[Entries taken from a collection]
=== Section Start ===
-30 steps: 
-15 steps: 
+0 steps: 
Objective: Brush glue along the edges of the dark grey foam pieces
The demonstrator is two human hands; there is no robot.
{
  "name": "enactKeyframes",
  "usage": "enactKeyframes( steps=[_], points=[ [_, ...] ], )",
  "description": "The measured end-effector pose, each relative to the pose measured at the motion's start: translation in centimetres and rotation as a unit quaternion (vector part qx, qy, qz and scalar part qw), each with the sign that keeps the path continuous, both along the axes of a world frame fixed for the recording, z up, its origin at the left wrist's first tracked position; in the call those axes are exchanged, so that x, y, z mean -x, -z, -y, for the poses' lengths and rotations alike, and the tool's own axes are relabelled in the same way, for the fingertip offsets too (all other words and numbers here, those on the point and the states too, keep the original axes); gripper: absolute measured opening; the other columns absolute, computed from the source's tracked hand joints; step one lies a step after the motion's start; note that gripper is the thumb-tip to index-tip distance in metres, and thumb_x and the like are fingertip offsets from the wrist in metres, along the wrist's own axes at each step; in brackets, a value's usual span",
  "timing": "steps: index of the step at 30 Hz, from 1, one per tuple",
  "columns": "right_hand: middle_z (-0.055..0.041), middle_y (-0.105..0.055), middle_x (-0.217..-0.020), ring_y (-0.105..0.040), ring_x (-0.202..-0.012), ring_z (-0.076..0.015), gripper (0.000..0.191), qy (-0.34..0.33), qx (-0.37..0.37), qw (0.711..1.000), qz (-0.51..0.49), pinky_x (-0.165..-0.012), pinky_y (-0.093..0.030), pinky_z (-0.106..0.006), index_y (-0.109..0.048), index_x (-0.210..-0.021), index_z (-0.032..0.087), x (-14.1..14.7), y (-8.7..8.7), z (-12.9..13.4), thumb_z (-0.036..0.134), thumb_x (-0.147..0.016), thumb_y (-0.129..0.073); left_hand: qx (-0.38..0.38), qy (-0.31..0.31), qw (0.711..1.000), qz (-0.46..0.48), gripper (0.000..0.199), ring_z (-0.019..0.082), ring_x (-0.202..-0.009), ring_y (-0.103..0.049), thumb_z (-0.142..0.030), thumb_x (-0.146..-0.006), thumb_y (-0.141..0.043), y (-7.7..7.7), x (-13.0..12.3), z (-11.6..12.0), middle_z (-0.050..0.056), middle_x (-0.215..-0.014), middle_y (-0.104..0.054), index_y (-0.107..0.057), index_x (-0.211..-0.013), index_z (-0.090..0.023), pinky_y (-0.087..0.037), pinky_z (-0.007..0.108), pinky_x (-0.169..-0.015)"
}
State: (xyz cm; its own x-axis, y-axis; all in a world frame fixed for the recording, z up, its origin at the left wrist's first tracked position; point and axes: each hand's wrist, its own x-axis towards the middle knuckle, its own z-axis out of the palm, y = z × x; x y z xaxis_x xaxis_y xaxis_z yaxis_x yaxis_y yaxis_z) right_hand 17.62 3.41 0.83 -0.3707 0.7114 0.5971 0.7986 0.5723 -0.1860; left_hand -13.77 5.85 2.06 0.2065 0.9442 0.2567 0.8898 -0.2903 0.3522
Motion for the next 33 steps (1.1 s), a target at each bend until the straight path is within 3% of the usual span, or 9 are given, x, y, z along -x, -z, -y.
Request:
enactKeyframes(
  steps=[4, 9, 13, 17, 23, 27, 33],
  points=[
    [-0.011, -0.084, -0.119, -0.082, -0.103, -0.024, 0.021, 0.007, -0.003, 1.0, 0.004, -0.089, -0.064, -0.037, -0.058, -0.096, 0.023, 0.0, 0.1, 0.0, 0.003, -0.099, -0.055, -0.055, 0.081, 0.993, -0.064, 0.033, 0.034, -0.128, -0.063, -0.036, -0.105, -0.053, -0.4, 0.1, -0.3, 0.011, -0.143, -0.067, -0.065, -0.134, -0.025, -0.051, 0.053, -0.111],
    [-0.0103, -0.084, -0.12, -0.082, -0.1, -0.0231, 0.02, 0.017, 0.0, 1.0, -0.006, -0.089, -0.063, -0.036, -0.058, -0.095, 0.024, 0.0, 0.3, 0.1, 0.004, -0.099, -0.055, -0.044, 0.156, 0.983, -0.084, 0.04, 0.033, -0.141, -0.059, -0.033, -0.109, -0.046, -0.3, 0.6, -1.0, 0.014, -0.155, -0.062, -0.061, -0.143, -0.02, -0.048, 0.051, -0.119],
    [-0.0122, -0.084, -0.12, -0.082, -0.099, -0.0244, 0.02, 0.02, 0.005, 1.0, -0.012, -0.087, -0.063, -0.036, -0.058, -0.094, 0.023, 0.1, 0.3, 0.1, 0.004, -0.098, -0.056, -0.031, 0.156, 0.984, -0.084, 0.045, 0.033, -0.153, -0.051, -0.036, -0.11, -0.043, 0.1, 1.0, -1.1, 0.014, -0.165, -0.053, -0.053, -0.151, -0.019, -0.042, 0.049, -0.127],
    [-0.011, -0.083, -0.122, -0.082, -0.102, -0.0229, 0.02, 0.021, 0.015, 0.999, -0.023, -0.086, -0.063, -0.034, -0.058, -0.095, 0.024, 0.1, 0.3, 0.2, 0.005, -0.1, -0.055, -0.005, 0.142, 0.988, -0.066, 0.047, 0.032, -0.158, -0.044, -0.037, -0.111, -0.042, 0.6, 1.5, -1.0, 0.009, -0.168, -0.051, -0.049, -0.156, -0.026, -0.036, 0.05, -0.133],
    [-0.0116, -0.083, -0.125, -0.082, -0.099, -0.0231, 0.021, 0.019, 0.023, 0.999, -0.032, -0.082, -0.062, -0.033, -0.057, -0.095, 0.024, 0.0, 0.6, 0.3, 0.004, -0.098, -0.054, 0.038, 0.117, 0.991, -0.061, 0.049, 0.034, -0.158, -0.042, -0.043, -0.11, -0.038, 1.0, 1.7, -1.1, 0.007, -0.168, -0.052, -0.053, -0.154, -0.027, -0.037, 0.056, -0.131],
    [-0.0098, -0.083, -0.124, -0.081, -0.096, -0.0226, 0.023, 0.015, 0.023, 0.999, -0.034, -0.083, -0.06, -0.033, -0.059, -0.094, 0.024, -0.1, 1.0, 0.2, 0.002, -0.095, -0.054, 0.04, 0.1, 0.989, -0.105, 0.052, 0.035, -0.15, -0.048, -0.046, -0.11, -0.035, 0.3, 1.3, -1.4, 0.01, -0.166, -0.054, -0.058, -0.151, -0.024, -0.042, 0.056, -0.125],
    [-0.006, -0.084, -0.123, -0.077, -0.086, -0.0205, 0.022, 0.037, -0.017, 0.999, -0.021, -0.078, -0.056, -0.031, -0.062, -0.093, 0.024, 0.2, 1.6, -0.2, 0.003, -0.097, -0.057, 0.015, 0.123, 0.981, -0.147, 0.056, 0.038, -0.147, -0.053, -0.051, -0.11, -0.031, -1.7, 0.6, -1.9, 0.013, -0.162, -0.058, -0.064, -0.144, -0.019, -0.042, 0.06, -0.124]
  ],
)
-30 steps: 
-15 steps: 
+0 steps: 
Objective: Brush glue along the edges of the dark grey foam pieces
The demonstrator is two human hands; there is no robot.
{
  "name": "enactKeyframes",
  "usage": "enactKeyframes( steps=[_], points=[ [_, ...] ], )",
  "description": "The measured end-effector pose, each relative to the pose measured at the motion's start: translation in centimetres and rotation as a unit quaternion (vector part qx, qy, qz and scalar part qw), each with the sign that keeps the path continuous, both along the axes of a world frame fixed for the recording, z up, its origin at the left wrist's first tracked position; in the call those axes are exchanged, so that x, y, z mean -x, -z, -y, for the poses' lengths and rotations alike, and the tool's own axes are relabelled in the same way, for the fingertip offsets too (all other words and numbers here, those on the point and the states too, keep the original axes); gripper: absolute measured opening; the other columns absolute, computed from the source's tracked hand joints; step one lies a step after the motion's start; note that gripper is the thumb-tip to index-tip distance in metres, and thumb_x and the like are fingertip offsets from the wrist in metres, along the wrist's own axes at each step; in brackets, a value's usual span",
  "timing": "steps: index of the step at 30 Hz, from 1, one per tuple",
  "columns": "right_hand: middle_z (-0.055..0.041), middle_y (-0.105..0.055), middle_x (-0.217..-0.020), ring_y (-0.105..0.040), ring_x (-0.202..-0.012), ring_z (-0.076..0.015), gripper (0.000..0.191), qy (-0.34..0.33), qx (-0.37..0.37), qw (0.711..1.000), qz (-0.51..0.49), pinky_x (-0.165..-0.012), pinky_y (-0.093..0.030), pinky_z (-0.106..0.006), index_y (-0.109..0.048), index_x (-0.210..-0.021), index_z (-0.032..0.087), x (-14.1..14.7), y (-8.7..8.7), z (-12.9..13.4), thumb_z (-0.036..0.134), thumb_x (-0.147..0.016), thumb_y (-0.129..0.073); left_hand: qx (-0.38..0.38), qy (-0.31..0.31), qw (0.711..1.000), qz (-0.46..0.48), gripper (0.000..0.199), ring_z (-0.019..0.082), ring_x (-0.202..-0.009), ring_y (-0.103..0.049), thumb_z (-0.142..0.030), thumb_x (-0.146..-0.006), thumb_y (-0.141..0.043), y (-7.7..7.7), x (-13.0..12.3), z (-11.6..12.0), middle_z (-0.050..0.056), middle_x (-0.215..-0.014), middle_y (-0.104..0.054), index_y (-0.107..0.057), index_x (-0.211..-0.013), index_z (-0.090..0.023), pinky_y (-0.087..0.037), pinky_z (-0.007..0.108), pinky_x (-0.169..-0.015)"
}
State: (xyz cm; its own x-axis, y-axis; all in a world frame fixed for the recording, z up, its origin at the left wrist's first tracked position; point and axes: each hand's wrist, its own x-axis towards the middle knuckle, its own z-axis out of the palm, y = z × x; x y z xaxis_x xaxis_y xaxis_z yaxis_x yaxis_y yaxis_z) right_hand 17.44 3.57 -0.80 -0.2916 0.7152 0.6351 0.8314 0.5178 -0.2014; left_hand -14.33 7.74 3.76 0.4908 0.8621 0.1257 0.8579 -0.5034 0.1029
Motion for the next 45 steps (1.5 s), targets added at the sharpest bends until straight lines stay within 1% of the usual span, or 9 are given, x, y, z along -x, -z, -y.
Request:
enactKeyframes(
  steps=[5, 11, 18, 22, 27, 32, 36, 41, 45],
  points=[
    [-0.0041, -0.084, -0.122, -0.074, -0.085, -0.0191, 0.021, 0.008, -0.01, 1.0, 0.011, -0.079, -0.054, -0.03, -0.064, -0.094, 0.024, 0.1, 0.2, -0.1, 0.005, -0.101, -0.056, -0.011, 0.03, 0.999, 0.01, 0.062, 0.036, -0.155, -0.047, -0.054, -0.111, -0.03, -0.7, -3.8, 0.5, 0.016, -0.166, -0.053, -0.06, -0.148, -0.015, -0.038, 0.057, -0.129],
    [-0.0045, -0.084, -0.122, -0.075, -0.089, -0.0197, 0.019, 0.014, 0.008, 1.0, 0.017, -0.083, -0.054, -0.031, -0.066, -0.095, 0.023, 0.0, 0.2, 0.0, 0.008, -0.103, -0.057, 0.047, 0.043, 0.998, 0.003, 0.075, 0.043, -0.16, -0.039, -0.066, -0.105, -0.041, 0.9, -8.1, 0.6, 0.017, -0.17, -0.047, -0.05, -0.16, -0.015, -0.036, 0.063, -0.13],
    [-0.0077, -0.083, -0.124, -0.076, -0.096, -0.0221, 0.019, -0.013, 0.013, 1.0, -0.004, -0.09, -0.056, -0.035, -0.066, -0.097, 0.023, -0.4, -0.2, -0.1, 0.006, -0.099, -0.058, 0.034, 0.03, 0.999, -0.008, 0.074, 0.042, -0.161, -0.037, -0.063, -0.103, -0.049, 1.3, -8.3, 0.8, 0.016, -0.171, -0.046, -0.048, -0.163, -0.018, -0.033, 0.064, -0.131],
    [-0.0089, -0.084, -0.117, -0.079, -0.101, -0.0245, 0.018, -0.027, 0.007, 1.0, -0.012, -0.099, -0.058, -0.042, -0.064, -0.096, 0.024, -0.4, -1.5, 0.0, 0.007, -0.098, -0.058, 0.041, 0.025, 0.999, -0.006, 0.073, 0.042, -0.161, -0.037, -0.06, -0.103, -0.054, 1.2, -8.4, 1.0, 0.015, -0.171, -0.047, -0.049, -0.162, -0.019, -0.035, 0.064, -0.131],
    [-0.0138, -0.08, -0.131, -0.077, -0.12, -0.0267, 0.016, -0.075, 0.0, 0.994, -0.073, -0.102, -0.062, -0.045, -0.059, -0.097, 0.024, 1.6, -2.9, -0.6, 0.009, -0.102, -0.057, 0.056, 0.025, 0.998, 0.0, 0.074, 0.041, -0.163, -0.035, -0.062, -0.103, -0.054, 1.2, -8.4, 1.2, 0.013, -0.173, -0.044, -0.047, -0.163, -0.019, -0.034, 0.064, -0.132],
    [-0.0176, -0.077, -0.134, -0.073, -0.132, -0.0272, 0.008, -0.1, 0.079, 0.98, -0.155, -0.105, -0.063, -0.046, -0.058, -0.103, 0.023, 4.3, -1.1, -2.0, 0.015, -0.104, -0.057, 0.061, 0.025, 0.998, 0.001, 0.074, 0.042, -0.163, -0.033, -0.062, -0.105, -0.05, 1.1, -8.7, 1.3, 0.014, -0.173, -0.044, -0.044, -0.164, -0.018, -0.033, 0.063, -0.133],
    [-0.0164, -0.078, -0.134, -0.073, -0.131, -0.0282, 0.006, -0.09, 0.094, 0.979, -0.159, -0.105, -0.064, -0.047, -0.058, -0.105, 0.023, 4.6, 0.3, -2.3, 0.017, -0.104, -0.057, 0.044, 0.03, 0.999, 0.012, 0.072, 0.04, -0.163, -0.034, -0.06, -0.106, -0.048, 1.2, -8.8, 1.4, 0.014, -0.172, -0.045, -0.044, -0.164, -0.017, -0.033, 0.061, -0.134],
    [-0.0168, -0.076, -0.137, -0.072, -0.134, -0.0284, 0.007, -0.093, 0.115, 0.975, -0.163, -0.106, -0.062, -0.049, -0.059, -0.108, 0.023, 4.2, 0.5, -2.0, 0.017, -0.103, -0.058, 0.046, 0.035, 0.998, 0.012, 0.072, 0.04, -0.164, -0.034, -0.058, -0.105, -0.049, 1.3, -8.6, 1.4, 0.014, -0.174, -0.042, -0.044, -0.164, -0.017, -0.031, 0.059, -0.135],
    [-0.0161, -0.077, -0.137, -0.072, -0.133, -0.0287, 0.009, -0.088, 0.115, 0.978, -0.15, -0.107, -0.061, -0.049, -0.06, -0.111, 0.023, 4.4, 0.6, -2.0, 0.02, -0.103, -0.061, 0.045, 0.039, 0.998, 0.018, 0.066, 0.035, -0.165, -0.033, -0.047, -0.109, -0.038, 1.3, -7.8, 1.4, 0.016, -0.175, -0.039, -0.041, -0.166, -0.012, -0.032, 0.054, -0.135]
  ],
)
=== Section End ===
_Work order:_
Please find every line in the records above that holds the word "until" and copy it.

_Output of the task:_
Motion for the next 33 steps (1.1 s), a target at each bend until the straight path is within 3% of the usual span, or 9 are given, x, y, z along -x, -z, -y.
Motion for the next 45 steps (1.5 s), targets added at the sharpest bends until straight lines stay within 1% of the usual span, or 9 are given, x, y, z along -x, -z, -y.

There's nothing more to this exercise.